É desejável que a sociedade assuma como valor perene a manutenção do equilíbrio das contas públicas estaduais e não apenas compromisso do governante de determinado período. A sustentabilidade fiscal do estado é condição suprema para a execução de boas políticas desenvolvimentistas, melhorar a qualidade dos serviços públicos entregues aos contribuintes e dispor de recursos para investir em qualificação do capital humano e a infraestrutura que o crescimento acelerado exige. O ideal é que equilíbrio fiscal conste como exigência prioritária da população aos governantes eleitos e estes preservem a saúde financeira do tesouro estadual. Assim, pode-se evitar a alternação de períodos de estabilidade fiscal com outros de desequilíbrios. Contas públicas em equilíbrio também inibem ações de futuros gestores públicos para aumentar as receitas somente elevando a tributação sobre bens e serviços.

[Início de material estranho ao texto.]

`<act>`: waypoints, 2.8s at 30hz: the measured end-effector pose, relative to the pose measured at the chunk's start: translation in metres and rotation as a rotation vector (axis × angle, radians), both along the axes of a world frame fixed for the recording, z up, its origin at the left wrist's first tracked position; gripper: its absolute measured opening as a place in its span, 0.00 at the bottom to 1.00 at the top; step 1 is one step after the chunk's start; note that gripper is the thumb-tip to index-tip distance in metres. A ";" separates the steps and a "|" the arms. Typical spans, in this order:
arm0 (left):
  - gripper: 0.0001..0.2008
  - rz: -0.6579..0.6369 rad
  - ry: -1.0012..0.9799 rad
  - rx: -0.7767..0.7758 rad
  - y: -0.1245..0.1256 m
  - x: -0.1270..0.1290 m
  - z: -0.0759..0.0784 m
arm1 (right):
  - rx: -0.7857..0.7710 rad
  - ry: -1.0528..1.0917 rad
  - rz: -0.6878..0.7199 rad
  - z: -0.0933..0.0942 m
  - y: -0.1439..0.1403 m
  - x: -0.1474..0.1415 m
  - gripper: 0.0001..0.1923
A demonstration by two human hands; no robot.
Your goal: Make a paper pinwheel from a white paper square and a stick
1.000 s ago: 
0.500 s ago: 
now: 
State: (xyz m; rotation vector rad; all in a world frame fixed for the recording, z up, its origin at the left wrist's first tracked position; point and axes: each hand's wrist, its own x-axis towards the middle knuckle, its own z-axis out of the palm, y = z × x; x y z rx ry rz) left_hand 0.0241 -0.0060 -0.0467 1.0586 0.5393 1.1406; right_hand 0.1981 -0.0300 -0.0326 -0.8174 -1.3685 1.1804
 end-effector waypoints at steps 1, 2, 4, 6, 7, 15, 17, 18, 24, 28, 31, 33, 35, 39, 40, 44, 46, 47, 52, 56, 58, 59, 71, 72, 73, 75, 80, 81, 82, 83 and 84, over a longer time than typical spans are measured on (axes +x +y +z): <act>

Investimentos e boas práticas políticas em educação são o mapa do caminho para uma economia desenvolvida. Temos clássicos exemplos mundiais. Em 1950, a Coréia do Sul era bem mais pobre que o Brasil. Atualmente tem maior renda per capita, melhor qualidade de vida e uma das maiores produtividades do mundo. Sua indústria é altamente competitiva. Alcançou tal feito com a implementação de arrojado sistema educacional. O conhecimento científico foi a principal alavanca do salto de desenvolvimento daquele país.
Em nível nacional, o estado do Ceará é um caso de sucesso na área educacional. Nos últimos trinta anos saiu de posições inferiores no ranking nacional para o topo da lista de estados brasileiros com melhor desempenho em ensino fundamental e médio. E está avançando para se tornar referência também no ensino universitário. Graças a permanentes políticas educacionais e boas práticas de gestão escolar. Nesse hiato de tempo o Ceará foi liderado por governadores de diferentes matizes ideológicas, mas a educação sempre foi um valor e prioridade máxima dos cearenses.
Apesar de Mato Grosso figurar sempre entre os cinco melhores estados em crescimento econômico (Top Five), não ocupa as mesmas posições de destaque quando se trata de indicadores educacionais. Daí, o desafio de também nos tornarmos campeões nacionais em ensino fundamental, médio, profissionalizante e universitário. Especialistas em educação afirmam que isso exige planejamento e ações integradas do setor público e iniciativa privada.
As desigualdades econômicas e sociais precisam ser enfrentadas como condição sem a qual o estado não terá sucesso na transição para uma economia desenvolvida. Para se tornar um ciclo econômico virtuoso e sustentável, o processo deve contemplar a redução das desigualdades econômicas, regionais e sociais. Não basta simplesmente continuar a acelerar o crescimento. É preciso crescer com mais qualidade e mais oportunidades de ensino e trabalho.
No estado ainda convivem bolsões regionais de pobreza e ilhas de prosperidade. Em algumas regiões e cidades, a renda média e a acumulação de capital são parecidas às dos países mais ricos do planeta. Em Mato Grosso, mais de meio milhão de pessoas dependem de programas de transferência de renda dos governos federal e estadual ou de benefícios sociais continuados, pagos pela previdência nacional. Além da questão social e fraterna, quantidades elevadas de famílias em situação de pobreza e extrema pobreza transformam-se em fator inibidor de qualquer ciclo de desenvolvimento econômico que pretenda ser inclusivo.
Certamente a nova matriz econômica poderá conduzir Mato Grosso ao patamar de referência nacional em desenvolvimento, caso tenhamos a grandeza e sensibilidade de conduzir a travessia para um novo ciclo de forma que seja mais inclusivo e socialmente mais justo do que foram os anteriores.